- _What the exercise asks_
Beneath this task are records; tally the lines in them that contain "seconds" and report only the number.

Given records Start Marker

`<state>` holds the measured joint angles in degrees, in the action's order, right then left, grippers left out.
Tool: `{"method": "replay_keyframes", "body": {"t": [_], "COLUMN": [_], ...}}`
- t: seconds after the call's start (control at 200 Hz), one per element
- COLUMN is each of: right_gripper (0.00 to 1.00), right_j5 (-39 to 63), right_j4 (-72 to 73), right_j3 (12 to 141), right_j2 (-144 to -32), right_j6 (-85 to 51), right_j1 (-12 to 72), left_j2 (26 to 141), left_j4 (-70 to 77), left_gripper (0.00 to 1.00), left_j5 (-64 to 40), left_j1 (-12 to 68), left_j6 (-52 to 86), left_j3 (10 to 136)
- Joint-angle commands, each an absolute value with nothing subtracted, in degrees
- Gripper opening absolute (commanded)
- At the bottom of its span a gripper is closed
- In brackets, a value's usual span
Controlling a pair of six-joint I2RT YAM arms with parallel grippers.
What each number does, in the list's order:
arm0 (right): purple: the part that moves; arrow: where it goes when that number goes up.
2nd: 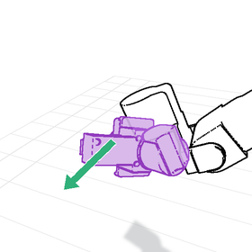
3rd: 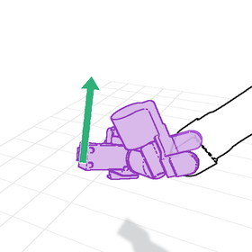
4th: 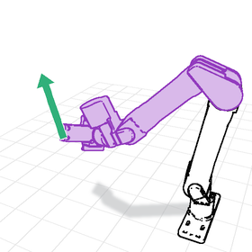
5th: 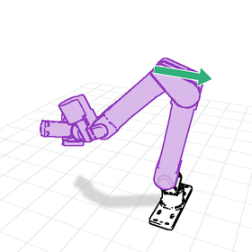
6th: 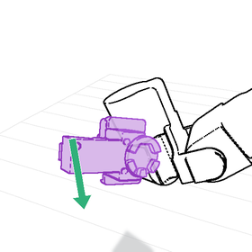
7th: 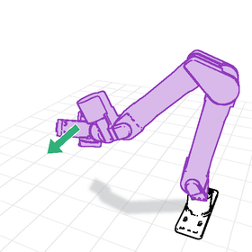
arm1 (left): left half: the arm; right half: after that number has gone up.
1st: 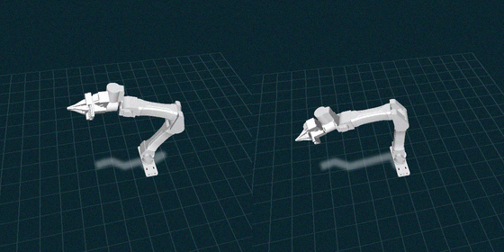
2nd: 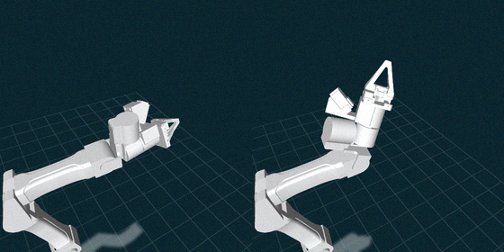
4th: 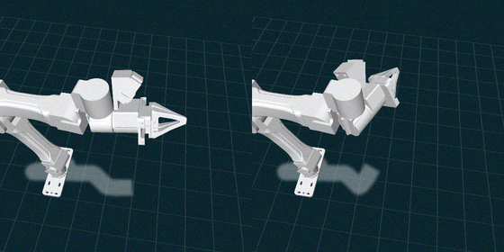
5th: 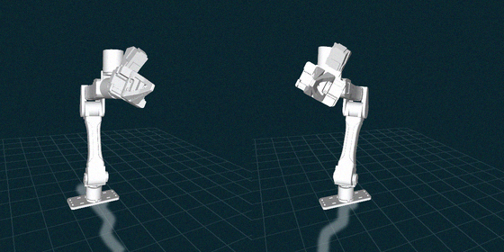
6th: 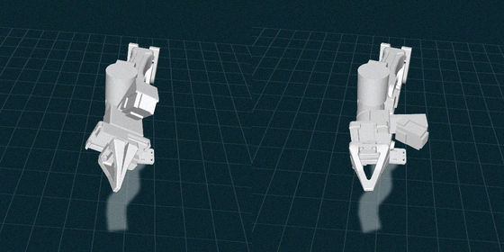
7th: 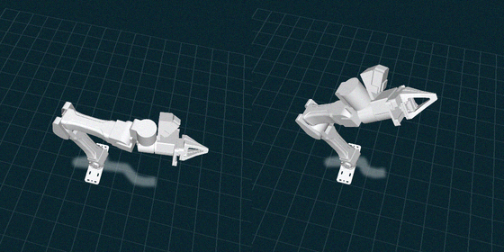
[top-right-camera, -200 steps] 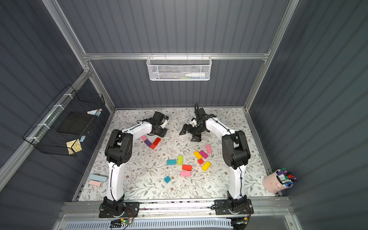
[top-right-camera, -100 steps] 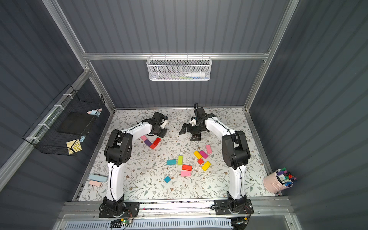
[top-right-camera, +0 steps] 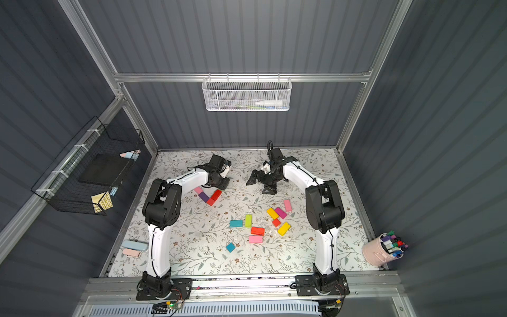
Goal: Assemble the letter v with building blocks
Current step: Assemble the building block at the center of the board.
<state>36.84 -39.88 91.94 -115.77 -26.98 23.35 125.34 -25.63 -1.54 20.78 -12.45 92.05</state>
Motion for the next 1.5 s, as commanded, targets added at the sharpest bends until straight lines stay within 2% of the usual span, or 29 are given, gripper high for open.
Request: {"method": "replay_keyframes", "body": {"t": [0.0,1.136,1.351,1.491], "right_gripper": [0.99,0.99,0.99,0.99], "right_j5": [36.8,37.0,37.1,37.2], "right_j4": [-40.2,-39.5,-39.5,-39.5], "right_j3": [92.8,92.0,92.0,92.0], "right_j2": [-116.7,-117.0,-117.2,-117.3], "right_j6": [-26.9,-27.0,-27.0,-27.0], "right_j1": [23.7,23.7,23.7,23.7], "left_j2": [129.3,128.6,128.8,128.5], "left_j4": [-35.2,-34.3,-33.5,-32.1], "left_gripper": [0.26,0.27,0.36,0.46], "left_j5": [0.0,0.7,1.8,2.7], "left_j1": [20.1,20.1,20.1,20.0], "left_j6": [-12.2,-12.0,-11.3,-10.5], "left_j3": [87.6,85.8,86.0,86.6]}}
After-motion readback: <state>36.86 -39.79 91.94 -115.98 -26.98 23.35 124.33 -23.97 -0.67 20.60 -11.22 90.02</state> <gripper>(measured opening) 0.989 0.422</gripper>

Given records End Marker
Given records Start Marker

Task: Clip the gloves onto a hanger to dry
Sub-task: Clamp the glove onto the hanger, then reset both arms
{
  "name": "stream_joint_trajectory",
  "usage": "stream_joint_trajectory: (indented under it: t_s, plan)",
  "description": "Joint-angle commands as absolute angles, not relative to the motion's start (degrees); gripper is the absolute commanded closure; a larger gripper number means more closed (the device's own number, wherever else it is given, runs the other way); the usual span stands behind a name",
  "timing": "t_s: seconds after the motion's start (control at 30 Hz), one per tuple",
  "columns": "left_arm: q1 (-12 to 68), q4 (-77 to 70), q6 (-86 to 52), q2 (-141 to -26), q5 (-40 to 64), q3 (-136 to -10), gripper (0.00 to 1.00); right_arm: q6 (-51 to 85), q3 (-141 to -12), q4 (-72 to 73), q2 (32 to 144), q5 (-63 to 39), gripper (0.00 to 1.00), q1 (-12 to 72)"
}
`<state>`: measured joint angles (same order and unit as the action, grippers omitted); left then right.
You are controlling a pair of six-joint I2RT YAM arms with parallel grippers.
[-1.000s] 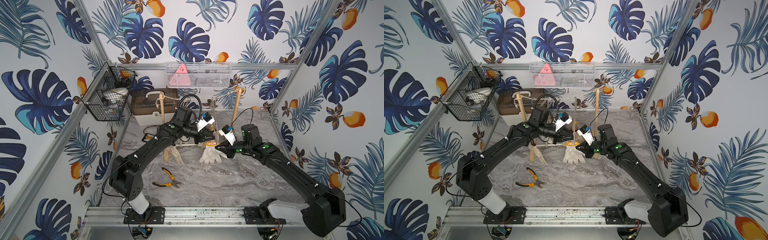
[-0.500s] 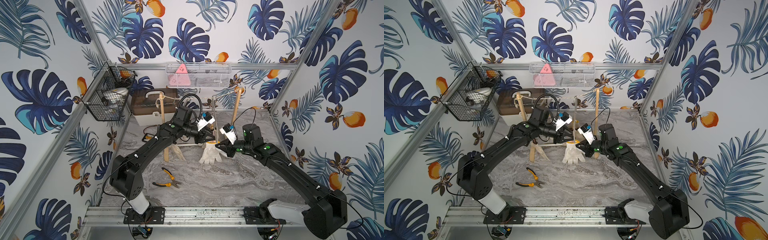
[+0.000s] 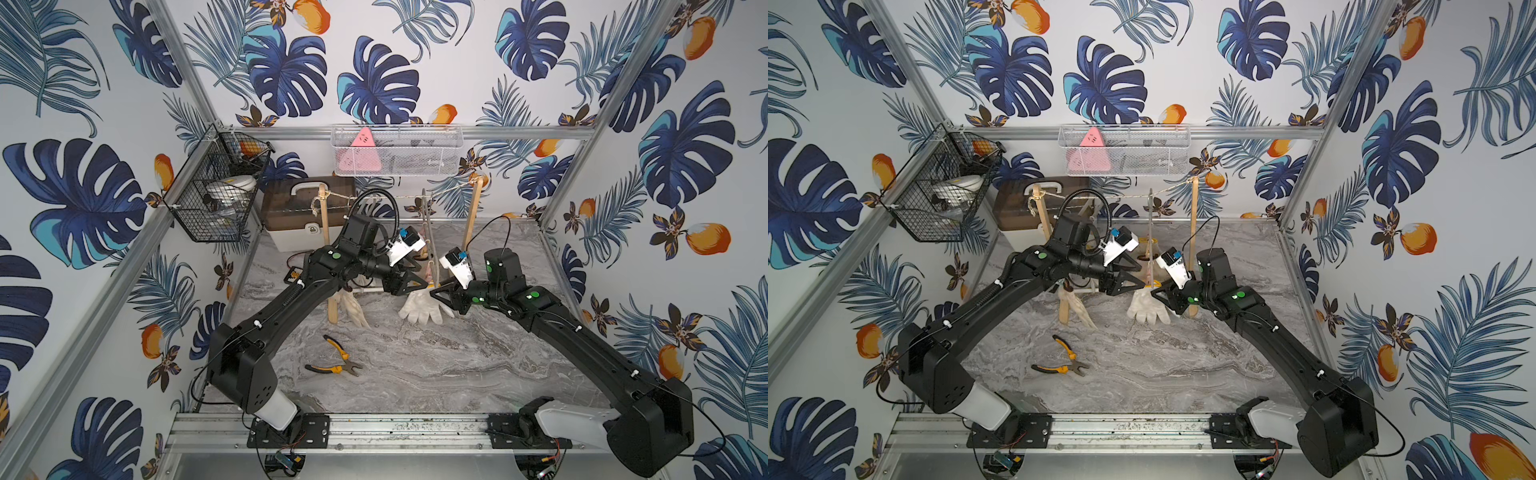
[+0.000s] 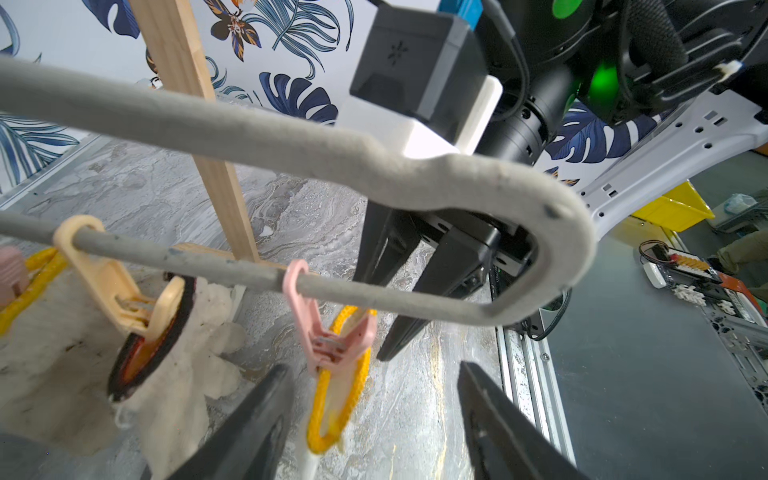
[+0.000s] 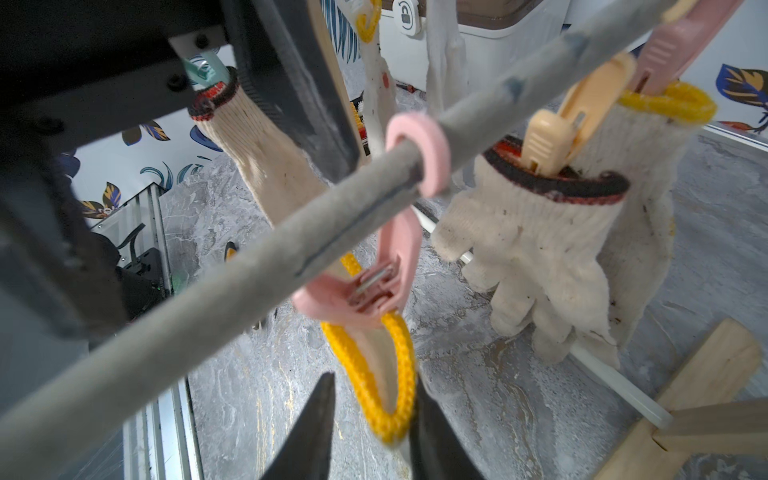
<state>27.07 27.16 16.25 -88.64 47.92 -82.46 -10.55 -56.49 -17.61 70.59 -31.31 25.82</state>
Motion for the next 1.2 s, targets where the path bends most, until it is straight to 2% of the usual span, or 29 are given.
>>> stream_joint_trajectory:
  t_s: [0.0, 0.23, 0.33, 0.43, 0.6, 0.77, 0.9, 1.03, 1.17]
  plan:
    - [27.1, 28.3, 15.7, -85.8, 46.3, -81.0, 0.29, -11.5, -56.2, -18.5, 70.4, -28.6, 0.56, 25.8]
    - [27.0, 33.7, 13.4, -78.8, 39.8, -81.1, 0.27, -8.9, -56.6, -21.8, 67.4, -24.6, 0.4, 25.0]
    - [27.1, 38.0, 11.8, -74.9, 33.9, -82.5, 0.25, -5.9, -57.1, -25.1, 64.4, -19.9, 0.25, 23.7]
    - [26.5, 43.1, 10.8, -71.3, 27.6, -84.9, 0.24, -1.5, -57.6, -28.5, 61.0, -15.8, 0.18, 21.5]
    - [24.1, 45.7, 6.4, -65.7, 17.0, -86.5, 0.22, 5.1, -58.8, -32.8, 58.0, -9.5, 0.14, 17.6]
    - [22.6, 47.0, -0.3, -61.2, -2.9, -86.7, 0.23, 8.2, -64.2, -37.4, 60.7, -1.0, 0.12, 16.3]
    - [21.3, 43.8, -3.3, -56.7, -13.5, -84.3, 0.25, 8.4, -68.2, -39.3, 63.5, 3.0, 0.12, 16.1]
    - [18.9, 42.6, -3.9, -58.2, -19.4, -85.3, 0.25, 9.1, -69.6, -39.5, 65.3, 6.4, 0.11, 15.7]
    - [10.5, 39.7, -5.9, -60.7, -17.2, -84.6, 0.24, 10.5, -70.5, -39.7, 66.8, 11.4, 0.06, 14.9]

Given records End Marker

- _Solution below_
2